Aliran ini memungkinkan seseorang yang tidak pernah dipengaruhi oleh Agama
memilliki pengertian tentang Allah yang benar. Allah telah mewahyukan diri-Nya
kepada manusia yang pertama, kemudian manusia yang pertama menyerahkan
pengetahuannya kepada anak-anaknya, dan seterusnya. Para pembela paham
Tradisionalisme sendiri merupakan beberapa teolog agama Katolik pada abad XIX.

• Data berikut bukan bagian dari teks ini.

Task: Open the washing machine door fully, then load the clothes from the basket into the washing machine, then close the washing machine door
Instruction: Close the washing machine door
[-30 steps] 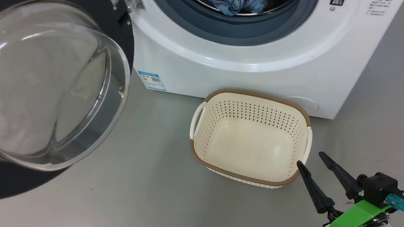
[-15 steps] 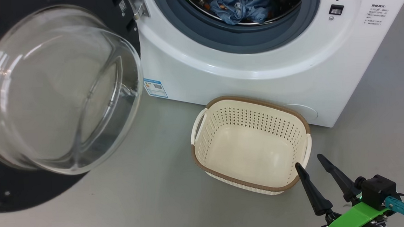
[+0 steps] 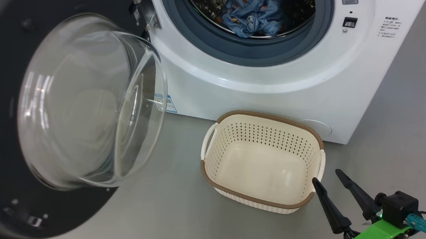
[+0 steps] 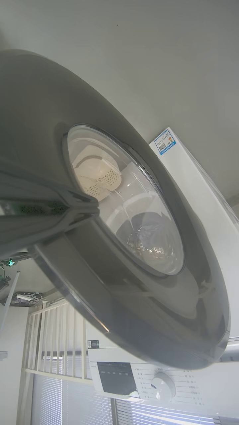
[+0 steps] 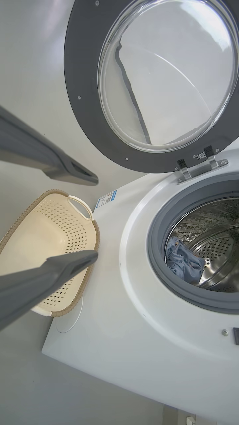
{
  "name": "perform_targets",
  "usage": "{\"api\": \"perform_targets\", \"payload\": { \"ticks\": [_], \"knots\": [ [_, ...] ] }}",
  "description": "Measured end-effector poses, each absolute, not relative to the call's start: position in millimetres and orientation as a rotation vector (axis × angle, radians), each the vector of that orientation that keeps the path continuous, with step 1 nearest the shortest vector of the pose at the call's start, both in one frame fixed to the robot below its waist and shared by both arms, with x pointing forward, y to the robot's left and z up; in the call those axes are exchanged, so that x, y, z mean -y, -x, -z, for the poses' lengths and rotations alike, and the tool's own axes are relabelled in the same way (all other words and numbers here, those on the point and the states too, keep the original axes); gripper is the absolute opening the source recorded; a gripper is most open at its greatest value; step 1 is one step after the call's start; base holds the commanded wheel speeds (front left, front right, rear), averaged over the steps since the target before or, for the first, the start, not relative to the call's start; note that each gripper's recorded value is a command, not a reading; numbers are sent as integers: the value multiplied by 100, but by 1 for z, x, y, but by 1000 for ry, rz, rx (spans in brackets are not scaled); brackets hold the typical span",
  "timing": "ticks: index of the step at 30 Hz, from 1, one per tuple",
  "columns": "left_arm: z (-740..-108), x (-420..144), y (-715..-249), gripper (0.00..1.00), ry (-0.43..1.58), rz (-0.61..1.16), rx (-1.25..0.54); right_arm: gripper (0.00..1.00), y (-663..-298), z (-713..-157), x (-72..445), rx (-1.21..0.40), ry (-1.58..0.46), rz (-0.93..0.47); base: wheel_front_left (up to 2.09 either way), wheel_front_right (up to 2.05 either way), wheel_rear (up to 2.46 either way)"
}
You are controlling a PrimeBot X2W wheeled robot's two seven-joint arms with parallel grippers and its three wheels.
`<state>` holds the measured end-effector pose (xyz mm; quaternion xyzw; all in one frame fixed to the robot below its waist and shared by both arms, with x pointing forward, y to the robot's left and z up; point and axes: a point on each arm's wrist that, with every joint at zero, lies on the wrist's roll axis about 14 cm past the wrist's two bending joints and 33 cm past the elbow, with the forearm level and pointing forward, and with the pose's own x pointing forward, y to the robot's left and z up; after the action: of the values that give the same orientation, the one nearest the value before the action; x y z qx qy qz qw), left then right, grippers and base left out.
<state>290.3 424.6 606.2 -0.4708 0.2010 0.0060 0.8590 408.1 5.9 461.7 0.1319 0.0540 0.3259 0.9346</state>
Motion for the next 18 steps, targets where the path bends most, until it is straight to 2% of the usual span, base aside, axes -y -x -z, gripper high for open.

Ide tentang Allah sendiri dimiliki oleh setiap orang walaupun ide tentang Allah yang
murni dan mirip dengan ide Allah yang dipegang oleh agama-agama monoteisme. Maka dari
itu, ada bukti persepakatan antara semua bangsa bahwa semua bangsa mengakui adanya
Allah dan semua bangsa tidak mungkin keliru. Persepakatan ini dibuktikan dengan mencari
bukti-bukti di setiap negara. Namun, muncul pertanyaan apakah di permulaan zaman pernah
terdapat satu monoteisme sebagai satu-satunya agama. Para ahli mencari jawaban atas
pertanyaan tersebut dengan mempelajari ide-ide para bangsa, karena ide-ide mereka tentang
Allah pasti disimpan pada mereka yang paling setia. Kemudian para ahli sampai pada
kesimpulan bahwa monoteisme asli belum terbukti. berdasarkan penelitian para ahli, Ide
tentang Allah sendiri tidak mutlak terjalin dengan wahyu yang diakui sebagai wahyu resmi
dalam salah satu agama.

Kemudian muncul pertanyaan lain mengenai Allah dan Wahyu. Apakah pengetahuan
tentang Allah hanya dapat berasal dari wahyu saja, ataukah terdapat sumber lain? Dalam hal
ini aliran tradisionalisme mengatakan bahwa ada wahyu asli pada permulaan zaman. Tentu
saja pendapat ini sulit diterima, karena pembuktian para tradisionalis bersifat tidak langsung
saja. Mereka yakin bahwa manusia tidak mampu untuk mendapat pengetahuan tentang Allah
dengan jalan lain. Selain itu, jika terjadi penyerahan wahyu yang asli dari manusia pertama
sampai manusia maka kini, akan sukar dibayangkan. Kemudian sampailah pada kesimpulan
bahwa manusia mempunyai kemampuan untuk untuk mengenal Allah berdasarkan wujudnya
sebagai manusia. Maka, jawaban atas pertanyaan di atas adalah sebagai berikut : pengetahuan
manusia tentang Allah berasal dari wahyu yang ditangkap manusia melalui kemampuannya
untuk menjawab wahyu Allah. Allah yang diwahyukan dalam alam, sejarah dan hidup
manusia menuntut sebagai imbalan satu kemampuan pada manusia untuk mendapat
pengetahuan tentang-Nya. Kemampuan itu sendiri bukanlah sesuatu yang bersifat pasif dan
merugikan manusia. Pengaruh Allah sendiri berupa rahmat yang menerangi hati manusia
untuk mencapai pengertian tentang Allah.